## Your objective
Check each line of the listing below for the string "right", then give only the number of lines where it occurs.

[Start of Attachment]

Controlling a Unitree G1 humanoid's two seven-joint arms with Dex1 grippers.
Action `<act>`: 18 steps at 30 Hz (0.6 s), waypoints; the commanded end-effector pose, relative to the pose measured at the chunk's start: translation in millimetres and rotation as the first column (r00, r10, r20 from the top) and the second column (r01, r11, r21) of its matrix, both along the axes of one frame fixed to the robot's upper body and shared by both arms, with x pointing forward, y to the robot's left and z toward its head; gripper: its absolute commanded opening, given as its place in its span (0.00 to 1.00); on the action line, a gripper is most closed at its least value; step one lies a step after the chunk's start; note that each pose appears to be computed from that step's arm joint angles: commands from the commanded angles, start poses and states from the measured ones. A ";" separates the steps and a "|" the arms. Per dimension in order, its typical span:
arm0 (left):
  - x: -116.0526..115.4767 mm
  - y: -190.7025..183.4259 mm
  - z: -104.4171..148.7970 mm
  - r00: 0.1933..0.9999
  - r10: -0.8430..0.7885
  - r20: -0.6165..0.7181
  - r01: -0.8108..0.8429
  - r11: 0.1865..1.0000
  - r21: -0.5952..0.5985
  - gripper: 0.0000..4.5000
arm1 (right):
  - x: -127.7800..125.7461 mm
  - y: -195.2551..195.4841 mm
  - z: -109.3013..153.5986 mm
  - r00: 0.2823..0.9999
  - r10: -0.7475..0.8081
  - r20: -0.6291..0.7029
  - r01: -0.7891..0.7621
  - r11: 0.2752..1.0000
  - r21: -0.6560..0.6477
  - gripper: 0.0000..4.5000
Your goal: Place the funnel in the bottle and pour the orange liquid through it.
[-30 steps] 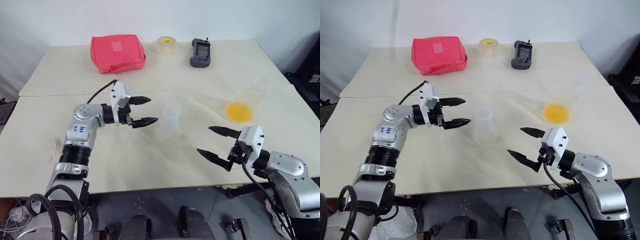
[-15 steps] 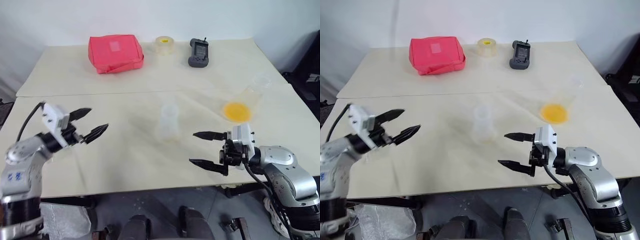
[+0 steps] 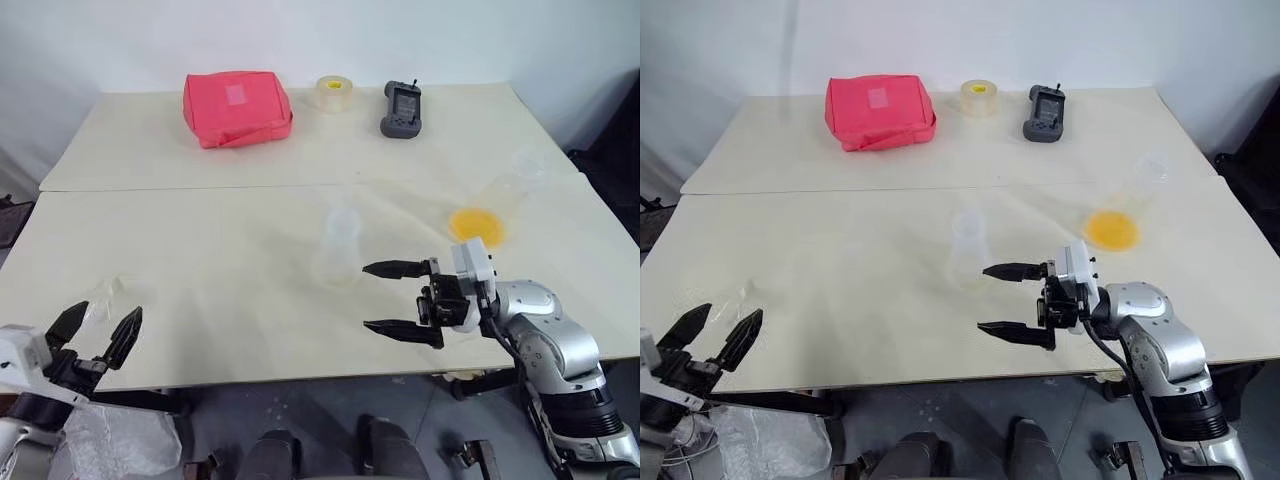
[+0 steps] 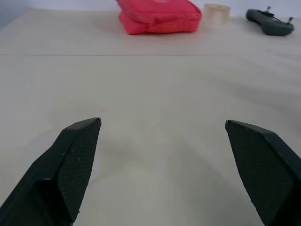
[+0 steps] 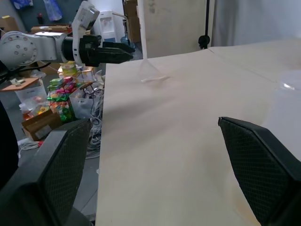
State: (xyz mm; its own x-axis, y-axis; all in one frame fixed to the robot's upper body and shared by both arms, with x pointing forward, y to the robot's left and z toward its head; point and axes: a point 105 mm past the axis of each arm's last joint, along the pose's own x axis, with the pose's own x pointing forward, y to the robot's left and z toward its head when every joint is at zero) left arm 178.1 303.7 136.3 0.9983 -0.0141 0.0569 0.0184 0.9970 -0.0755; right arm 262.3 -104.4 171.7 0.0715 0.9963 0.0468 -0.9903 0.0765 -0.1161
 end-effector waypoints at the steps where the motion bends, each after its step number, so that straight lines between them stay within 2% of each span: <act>1: -13.5 11.4 -0.3 0.993 0.120 0.003 -0.120 0.992 -0.033 1.00 | 4.8 -5.1 2.3 0.999 0.015 0.031 -0.016 1.000 0.005 1.00; 9: 9.4 27.9 -13.0 0.962 0.271 -0.028 -0.272 0.955 -0.115 1.00 | 13.8 -12.8 0.8 0.998 -0.015 0.054 0.015 1.000 -0.001 1.00; 13: 36.5 23.4 -19.9 0.971 0.234 -0.041 -0.237 0.962 -0.133 1.00 | 14.1 -14.9 0.9 0.998 -0.037 0.060 0.037 0.999 -0.011 1.00; 18: 59.2 23.8 -24.3 0.975 0.216 -0.054 -0.222 0.965 -0.141 1.00 | 12.6 -15.8 4.3 0.995 -0.072 0.073 0.074 0.997 -0.018 1.00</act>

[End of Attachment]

## Task solution
2